## WORK INSTRUCTION
Everything in the listing should be copied exactly, save for the pictures.

## SOURCE MATERIAL
Content starts

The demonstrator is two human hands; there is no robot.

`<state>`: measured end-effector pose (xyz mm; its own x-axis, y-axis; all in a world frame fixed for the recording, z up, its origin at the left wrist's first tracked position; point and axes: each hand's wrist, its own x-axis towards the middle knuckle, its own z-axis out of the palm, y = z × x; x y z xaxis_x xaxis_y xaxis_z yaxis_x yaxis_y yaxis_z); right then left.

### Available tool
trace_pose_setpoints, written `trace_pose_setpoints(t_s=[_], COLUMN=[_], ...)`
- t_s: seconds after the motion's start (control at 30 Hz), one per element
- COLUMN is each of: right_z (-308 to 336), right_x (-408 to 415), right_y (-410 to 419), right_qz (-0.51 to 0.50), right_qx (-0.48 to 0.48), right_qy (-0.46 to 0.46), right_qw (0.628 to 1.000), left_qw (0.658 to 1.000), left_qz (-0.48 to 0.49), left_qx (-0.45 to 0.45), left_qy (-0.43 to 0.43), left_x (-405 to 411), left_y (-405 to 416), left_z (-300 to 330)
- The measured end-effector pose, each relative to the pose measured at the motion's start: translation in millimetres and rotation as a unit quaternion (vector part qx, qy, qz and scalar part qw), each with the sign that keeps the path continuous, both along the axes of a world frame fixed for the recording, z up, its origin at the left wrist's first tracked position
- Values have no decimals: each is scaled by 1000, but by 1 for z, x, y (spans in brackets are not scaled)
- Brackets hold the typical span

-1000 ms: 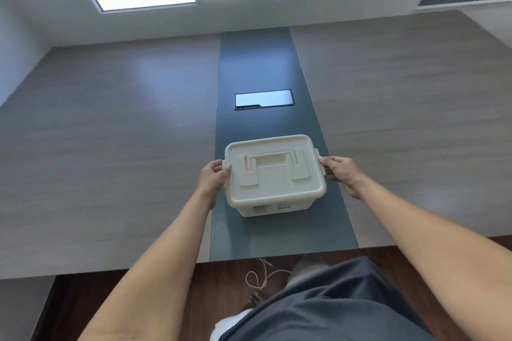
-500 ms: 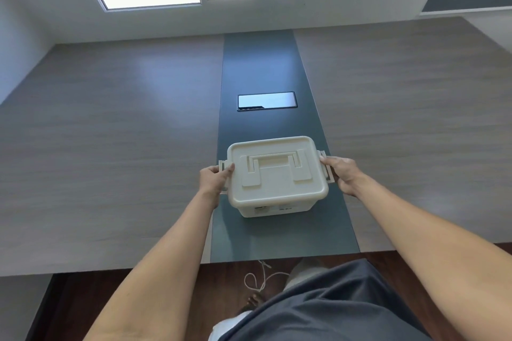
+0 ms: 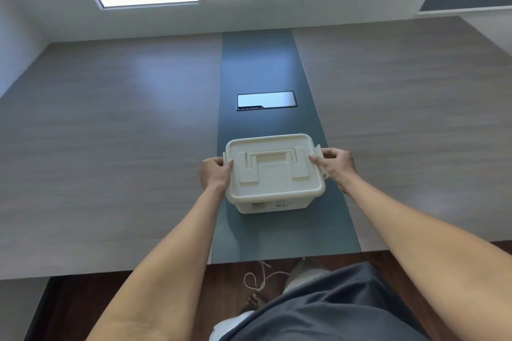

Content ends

## ANSWER
The demonstrator is two human hands; there is no robot.

`<state>`: measured end-effector pose (xyz mm; its own x-axis, y-axis; all in a world frame fixed for the recording, z up, its origin at the left wrist's first tracked position; point and axes: each hand's wrist, its own x-axis towards the middle knuckle, its own z-axis out of the palm, y = z × x; x y z xaxis_x xaxis_y xaxis_z yaxis_x yaxis_y yaxis_z); right then left.

### Available tool
trace_pose_setpoints, written `trace_pose_setpoints(t_s=[_], COLUMN=[_], ...)`
- t_s: seconds after the motion's start (control at 30 Hz), one per element
- COLUMN is each of: right_z (-308 to 336), right_x (-408 to 415), right_y (-410 to 419), right_qz (-0.51 to 0.50), right_qx (-0.48 to 0.48), right_qy (-0.46 to 0.46), right_qw (0.628 to 1.000), left_qw (0.658 to 1.000), left_qz (-0.48 to 0.49), left_qx (-0.45 to 0.45), left_qy (-0.43 to 0.43), left_x (-405 to 411), left_y (-405 to 416), left_z (-300 to 330)
- The measured end-effector pose, each relative to the pose measured at the motion's start: translation in millimetres and rotation as a unit quaternion (vector part qx, qy, qz and scalar part qw), each with the sign that keeps the path continuous, both along the axes of a world frame fixed for the recording, z up, its origin at the left wrist's first tracked position
- Values have no decimals: each is scaled by 1000, but by 1 for z, x, y (spans in brackets are not scaled)
- Brackets hold the typical span

-1000 ms: 
-500 ms: 
+0 ms: 

Nothing else is required for this exercise.